Assigned task: Word for word, reproduce each line of the data below, omitting every image.

• • • • • • •

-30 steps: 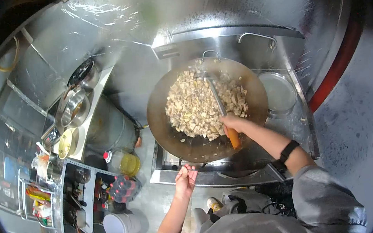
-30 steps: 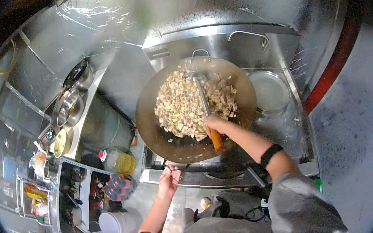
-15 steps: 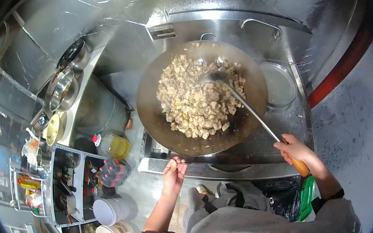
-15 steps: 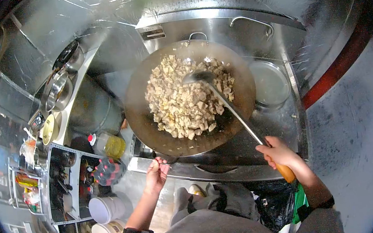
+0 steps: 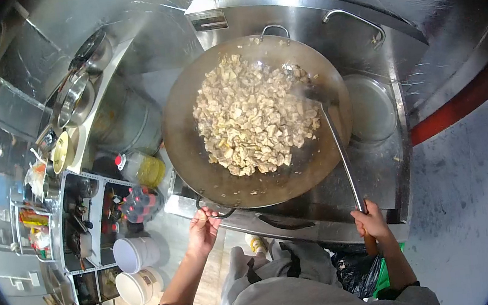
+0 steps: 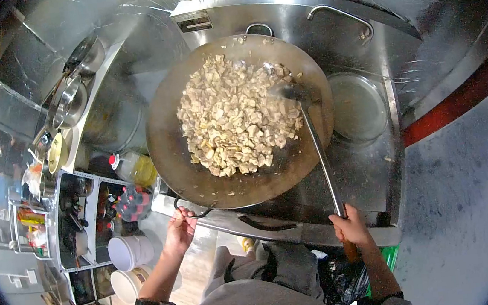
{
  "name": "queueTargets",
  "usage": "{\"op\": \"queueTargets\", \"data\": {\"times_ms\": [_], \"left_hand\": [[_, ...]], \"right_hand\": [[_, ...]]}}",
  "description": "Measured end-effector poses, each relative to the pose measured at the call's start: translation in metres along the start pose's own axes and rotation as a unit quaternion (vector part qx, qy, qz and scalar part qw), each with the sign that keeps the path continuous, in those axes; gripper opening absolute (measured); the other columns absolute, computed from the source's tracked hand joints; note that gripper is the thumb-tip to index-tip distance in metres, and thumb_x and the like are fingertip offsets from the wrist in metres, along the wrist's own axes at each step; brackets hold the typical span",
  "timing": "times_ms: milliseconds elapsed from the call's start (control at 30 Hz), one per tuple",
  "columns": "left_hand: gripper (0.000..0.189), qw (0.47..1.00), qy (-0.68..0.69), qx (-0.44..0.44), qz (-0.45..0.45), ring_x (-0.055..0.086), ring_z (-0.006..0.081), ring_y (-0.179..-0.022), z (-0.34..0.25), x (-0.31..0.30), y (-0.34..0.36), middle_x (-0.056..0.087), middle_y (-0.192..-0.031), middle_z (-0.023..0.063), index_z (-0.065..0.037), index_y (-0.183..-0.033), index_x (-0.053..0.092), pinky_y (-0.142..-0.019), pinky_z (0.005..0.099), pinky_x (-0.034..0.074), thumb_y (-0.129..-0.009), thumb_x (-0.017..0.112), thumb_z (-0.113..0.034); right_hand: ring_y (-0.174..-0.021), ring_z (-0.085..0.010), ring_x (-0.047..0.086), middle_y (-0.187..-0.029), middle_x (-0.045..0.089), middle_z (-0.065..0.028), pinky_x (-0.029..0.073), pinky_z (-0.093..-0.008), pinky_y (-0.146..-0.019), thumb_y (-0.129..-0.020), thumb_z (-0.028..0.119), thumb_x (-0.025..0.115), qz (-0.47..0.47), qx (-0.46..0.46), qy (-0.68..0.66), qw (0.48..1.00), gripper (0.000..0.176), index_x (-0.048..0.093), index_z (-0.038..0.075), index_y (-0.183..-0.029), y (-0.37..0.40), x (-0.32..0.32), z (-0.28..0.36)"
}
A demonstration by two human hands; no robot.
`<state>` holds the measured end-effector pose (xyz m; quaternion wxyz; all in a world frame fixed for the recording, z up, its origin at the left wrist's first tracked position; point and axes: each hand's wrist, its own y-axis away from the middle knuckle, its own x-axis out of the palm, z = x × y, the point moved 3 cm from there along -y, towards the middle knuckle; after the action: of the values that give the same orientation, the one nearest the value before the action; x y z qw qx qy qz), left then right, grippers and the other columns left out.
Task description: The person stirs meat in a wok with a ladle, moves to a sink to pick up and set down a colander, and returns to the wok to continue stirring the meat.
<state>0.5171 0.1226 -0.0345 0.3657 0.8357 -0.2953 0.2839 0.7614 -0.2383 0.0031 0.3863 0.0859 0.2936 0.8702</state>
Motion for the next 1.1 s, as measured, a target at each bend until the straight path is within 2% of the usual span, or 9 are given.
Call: {"op": "queueTargets", "data": {"times_ms": [267,400,467,667,767,867,933,1000,1100], "left_hand": [[0.013,0.999,-0.028,-0.008,-0.024,0.056,0.0151,-0.078,-0.004,0.004,0.003,0.055,-0.078,0.0007,-0.008,-0.085,0.054,-0.070,0.0271,0.050,-0.084,0.052,-0.021],[0.013,0.999,-0.026,-0.004,-0.020,0.057,0.0156,-0.078,-0.003,0.002,0.001,0.055,-0.079,0.0011,-0.007,-0.085,0.053,-0.070,0.0276,0.050,-0.084,0.052,-0.020],[0.012,1.000,-0.020,0.010,0.004,0.057,0.0157,-0.078,-0.002,0.001,0.002,0.055,-0.079,0.0015,-0.007,-0.086,0.053,-0.069,0.0281,0.050,-0.084,0.052,-0.019],[0.013,0.998,-0.055,0.017,-0.008,0.057,0.0155,-0.079,-0.008,0.009,0.007,0.055,-0.080,0.0019,-0.006,-0.089,0.053,-0.069,0.0273,0.050,-0.085,0.051,-0.019],[0.014,0.999,-0.046,0.021,-0.007,0.057,0.0157,-0.080,-0.005,0.004,0.005,0.056,-0.080,0.0018,-0.006,-0.089,0.053,-0.069,0.0264,0.050,-0.085,0.050,-0.019],[0.014,0.999,-0.032,0.026,-0.008,0.057,0.0159,-0.079,0.000,0.002,0.005,0.056,-0.080,0.0019,-0.006,-0.089,0.053,-0.069,0.0261,0.050,-0.085,0.050,-0.019],[0.014,0.999,-0.018,0.037,0.012,0.058,0.0158,-0.078,-0.001,0.002,0.002,0.056,-0.080,0.0025,-0.006,-0.089,0.053,-0.068,0.0259,0.050,-0.086,0.049,-0.019],[0.014,0.999,-0.033,0.034,-0.004,0.058,0.0145,-0.077,-0.003,0.000,0.003,0.055,-0.080,0.0026,-0.006,-0.089,0.052,-0.066,0.0263,0.051,-0.087,0.046,-0.019],[0.014,0.999,-0.024,0.035,0.025,0.058,0.0155,-0.078,-0.004,0.000,0.002,0.055,-0.080,0.0031,-0.006,-0.089,0.052,-0.066,0.0266,0.052,-0.087,0.046,-0.019]], "right_hand": [[-0.035,-0.0109,0.044,-0.050,0.043,-0.0026,0.036,-0.0260,-0.032,-0.081,0.007,0.051,0.029,0.005,-0.092,0.995,0.014,0.037,0.005,-0.078,-0.010,0.010,0.020],[-0.035,-0.0102,0.045,-0.052,0.042,-0.0016,0.034,-0.0249,-0.029,-0.080,0.006,0.049,0.008,-0.042,0.068,0.997,0.012,0.037,0.004,-0.079,-0.018,-0.006,0.068],[-0.033,-0.0100,0.043,-0.051,0.042,-0.0014,0.033,-0.0252,-0.028,-0.080,0.008,0.051,0.020,-0.107,0.119,0.987,0.013,0.038,0.004,-0.081,-0.043,-0.005,0.100],[-0.029,-0.0114,0.040,-0.048,0.042,-0.0016,0.034,-0.0268,-0.028,-0.084,0.027,0.052,0.036,-0.181,0.249,0.951,0.026,0.043,0.003,-0.081,-0.153,0.067,0.200],[-0.031,-0.0139,0.044,-0.045,0.043,-0.0035,0.035,-0.0292,-0.029,-0.085,0.029,0.049,0.020,-0.149,0.262,0.953,0.030,0.044,0.000,-0.080,-0.188,0.105,0.208],[-0.033,-0.0186,0.044,-0.048,0.043,-0.0079,0.039,-0.0340,-0.030,-0.086,0.035,0.044,0.013,-0.042,0.331,0.943,0.036,0.042,0.000,-0.094,-0.187,0.134,0.181],[-0.033,-0.0186,0.045,-0.048,0.044,-0.0087,0.039,-0.0332,-0.031,-0.086,0.037,0.042,0.034,-0.016,0.327,0.944,0.039,0.040,0.001,-0.098,-0.170,0.133,0.163],[-0.033,-0.0179,0.044,-0.048,0.042,-0.0076,0.038,-0.0324,-0.030,-0.085,0.041,0.044,0.090,-0.013,0.272,0.958,0.042,0.039,-0.001,-0.085,-0.149,0.112,0.147],[-0.030,-0.0162,0.041,-0.044,0.039,-0.0051,0.035,-0.0300,-0.029,-0.088,0.035,0.041,0.074,0.013,0.310,0.948,0.034,0.039,0.001,-0.088,-0.103,0.083,0.136]]}}
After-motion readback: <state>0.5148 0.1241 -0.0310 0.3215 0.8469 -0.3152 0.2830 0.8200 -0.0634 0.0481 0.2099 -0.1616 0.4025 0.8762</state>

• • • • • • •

Answer space:
-30 steps: 
-30 steps: 
-15 steps: 
-15 steps: 
+0 steps: 
+0 steps: 
{
  "name": "queueTargets",
  "usage": "{\"op\": \"queueTargets\", \"data\": {\"times_ms\": [_], \"left_hand\": [[_, ...]], \"right_hand\": [[_, ...]]}}",
  "description": "Measured end-effector poses, each relative to the pose measured at the call's start: translation in metres along the start pose's own axes and rotation as a unit quaternion (vector part qx, qy, qz and scalar part qw), each with the sign that keeps the path continuous, in those axes; gripper opening absolute (measured); the other columns absolute, computed from the source's tracked hand joints; note that gripper is the thumb-tip to index-tip distance in metres, and thumb_x and the like are fingertip offsets from the wrist in metres, along the wrist's own axes at each step; brackets hold the typical span",
  "timing": "times_ms: milliseconds elapsed from the call's start (control at 30 Hz), one per tuple",
  "columns": "left_hand: gripper (0.000..0.189), qw (0.47..1.00), qy (-0.68..0.69), qx (-0.44..0.44), qz (-0.45..0.45), ring_x (-0.055..0.086), ring_z (-0.006..0.081), ring_y (-0.179..-0.022), z (-0.34..0.25), x (-0.31..0.30), y (-0.34..0.36), middle_x (-0.056..0.087), middle_y (-0.192..-0.031), middle_z (-0.023..0.063), index_z (-0.065..0.037), index_y (-0.183..-0.033), index_x (-0.053..0.092), pinky_y (-0.142..-0.019), pinky_z (0.005..0.099), pinky_x (-0.034..0.074), thumb_y (-0.129..-0.009), thumb_x (-0.017..0.112), thumb_z (-0.113..0.034); right_hand: ring_y (-0.174..-0.021), ring_z (-0.085..0.010), ring_x (-0.047..0.086), middle_y (-0.187..-0.029), middle_x (-0.045..0.089), middle_z (-0.065..0.028), pinky_x (-0.029..0.073), pinky_z (-0.093..-0.008), pinky_y (-0.146..-0.019), thumb_y (-0.129..-0.020), thumb_z (-0.028..0.119), thumb_x (-0.025..0.115), qz (-0.47..0.47), qx (-0.46..0.46), qy (-0.68..0.66), qw (0.48..1.00), gripper (0.000..0.176), index_x (-0.048..0.093), index_z (-0.038..0.075), index_y (-0.183..-0.029), y (-0.37..0.40), x (-0.32..0.32), z (-0.28..0.36)"
}
A demonstration by two human hands; no robot.
`<state>` holds the measured end-effector pose (xyz m; quaternion wxyz; all in a world frame fixed for the recording, z up, its origin at the left wrist's first tracked position; point and axes: each hand's wrist, its own y-axis away from the middle knuckle, its own x-axis out of the palm, z = x × y, the point moved 3 cm from there along -y, towards the middle knuckle; after the action: of the values that give the same orientation, the one nearest the value before the action; x y z qw qx qy qz), left then right, grippers and the other columns left out.
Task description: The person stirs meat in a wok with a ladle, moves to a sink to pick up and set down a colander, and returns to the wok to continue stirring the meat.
<state>0.5171 0.1226 -0.0345 0.3657 0.8357 -0.2953 0.2839 0.7614 -0.2383 0.0031 0.3863 0.0859 0.2936 0.8702</state>
Motion for the next 1.1 s, as measured, a target at each bend until the straight path is within 2% of the usual span, or 9 are given.
Call: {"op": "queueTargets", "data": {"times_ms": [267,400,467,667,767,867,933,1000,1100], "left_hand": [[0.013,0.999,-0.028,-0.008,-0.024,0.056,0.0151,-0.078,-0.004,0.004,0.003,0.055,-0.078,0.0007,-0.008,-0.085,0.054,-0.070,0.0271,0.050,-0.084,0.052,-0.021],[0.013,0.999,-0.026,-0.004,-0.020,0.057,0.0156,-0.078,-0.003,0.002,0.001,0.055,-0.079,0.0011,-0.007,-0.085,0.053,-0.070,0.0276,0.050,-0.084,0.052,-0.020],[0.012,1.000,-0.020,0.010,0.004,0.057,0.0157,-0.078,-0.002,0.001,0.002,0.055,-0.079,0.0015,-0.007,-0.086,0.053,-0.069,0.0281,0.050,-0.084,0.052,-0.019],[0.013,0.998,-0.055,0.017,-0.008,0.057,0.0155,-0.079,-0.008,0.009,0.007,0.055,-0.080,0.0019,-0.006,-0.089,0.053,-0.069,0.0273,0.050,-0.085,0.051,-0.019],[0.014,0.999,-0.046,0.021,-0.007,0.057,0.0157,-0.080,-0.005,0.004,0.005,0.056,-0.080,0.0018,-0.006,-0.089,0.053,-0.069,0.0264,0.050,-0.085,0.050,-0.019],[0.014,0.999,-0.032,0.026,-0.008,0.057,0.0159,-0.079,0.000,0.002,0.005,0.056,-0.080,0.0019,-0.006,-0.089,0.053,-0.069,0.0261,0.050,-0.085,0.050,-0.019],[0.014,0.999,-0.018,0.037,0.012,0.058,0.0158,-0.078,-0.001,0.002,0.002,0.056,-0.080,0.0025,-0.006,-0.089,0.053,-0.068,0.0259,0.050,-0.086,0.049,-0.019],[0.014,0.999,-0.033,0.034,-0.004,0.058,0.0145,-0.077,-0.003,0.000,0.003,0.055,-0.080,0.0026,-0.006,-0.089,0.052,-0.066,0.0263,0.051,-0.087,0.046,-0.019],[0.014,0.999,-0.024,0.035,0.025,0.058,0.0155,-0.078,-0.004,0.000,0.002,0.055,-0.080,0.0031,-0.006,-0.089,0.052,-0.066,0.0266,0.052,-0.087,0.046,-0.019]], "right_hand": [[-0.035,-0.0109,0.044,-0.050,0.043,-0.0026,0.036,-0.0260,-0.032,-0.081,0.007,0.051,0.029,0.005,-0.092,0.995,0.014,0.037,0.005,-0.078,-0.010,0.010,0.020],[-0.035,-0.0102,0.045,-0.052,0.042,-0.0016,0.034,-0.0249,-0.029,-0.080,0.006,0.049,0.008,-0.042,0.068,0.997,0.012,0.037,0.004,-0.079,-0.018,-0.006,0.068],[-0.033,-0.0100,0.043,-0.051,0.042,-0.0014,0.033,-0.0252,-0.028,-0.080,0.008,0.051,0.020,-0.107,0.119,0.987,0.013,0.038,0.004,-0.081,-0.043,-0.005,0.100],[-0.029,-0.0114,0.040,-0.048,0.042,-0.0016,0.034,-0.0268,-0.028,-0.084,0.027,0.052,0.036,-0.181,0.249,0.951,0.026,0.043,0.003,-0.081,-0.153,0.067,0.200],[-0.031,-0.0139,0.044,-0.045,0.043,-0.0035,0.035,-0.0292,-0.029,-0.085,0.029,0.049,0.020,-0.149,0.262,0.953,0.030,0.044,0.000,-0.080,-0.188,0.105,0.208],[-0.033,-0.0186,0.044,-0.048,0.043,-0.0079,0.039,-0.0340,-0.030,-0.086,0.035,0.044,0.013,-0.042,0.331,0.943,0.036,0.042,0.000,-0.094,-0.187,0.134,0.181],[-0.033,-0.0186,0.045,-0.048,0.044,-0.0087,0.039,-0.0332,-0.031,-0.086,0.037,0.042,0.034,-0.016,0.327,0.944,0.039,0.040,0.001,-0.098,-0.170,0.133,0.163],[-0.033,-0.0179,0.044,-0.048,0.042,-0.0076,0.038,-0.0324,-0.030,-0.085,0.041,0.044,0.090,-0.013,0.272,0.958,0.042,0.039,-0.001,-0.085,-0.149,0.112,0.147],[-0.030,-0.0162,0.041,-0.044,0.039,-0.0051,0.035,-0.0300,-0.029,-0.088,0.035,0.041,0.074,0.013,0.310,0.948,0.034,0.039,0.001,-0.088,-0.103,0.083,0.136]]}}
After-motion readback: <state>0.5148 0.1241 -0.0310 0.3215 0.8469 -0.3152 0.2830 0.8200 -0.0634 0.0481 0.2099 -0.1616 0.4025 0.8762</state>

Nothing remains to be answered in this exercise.